Multiple annotations on a single method

  1. package org.acme.cache;
  3. import javax.inject.Singleton;
  5. import io.quarkus.cache.CacheInvalidate;
  6. import io.quarkus.cache.CacheInvalidateAll;
  7. import io.quarkus.cache.CacheResult;
  9. @Singleton
  10. public class CachedService {
  12.     @CacheInvalidate(cacheName = "foo")
  13.     @CacheResult(cacheName = "foo")
  14.     public String forceCacheEntryRefresh(Object key) { (1)
  15.         // Call expensive service here.
  16.     }
  18.     @CacheInvalidateAll(cacheName = "foo")
  19.     @CacheInvalidateAll(cacheName = "bar")
  20.     public void multipleInvalidateAll(Object key) { (2)
  21.     }
  22. }
1This method can be used to force a refresh of the cache entry corresponding to the given key.
2This method will invalidate all entries from the foo and bar caches with a single call.

Negative caching and nulls

Sometimes one wants to cache the results of an (expensive) remote call. If the remote call fails, one may not want to cache the result or exception, but rather re-try the remote call on the next invocation.

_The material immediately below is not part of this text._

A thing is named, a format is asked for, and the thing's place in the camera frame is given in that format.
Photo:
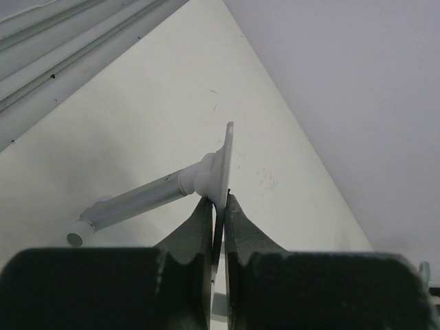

A simple approach could be to catch the exception and return null, so that the caller can act accordingly:

Sample code

  1.     public void caller(int val) {
  3.         Integer result = callRemote(val);  (1)
  4.         if (result == null) {
  5.             System.out.println("Result is " + result);
  6.         else {
  7.            System.out.println("Got an exception");
  8.         }
  9.     }
  11.     @CacheResult(name = "foo")
  12.     private Integer callRemote(int val)  {
  14.         try {
  15.             Integer val = remoteWebServer.getResult(val);  (2)
  16.             return val;
  17.         } catch (Exception e) {
  18.             return null;  (3)
  19.         }
  20.     }
1Call the method to call the remote
2Do the remote call and return its result
3Return in case of exception

This approach has an unfortunate side effect: as we said before, Quarkus can also cache null values. Which means that the next call to callRemote() with the same parameter value will be answered out of the cache, returning null and no remote call will be done. This may be desired in some scenarios, but usually one wants to retry the remote call until it returns a result.

Let exceptions bubble up

To prevent the cache from caching (marker) results from a remote call, we need to let the exception bubble out of the called method and catch it at the caller side:

With Exception bubbling up

  1.    public void caller(int val) {
  2.        try {
  3.            Integer result = callRemote(val);  (1)
  4.            System.out.println("Result is " + result);
  5.        } catch (Exception e) {
  6.            System.out.println("Got an exception");
  7.    }
  9.    @CacheResult(name = "foo")
  10.    private Integer callRemote(int val) throws Exception { (2)
  12.       Integer val = remoteWebServer.getResult(val);  (3)
  13.       return val;
  15.    }
1Call the method to call the remote
2Exceptions may bubble up
3This can throw all kinds of remote exceptions

When the call to the remote throws an exception, the cache does not store the result, so that a subsequent call to callRemote() with the same parameter value will not be answered out of the cache. It will instead result in another attempt to call the remote.

The previous code example has the side-effect that the cache logs the thrown exception with a long stack trace to the console. This is done to inform developers that something exceptional has happened, but if you have a setup like above, you are already catching the exception and know what you are doing.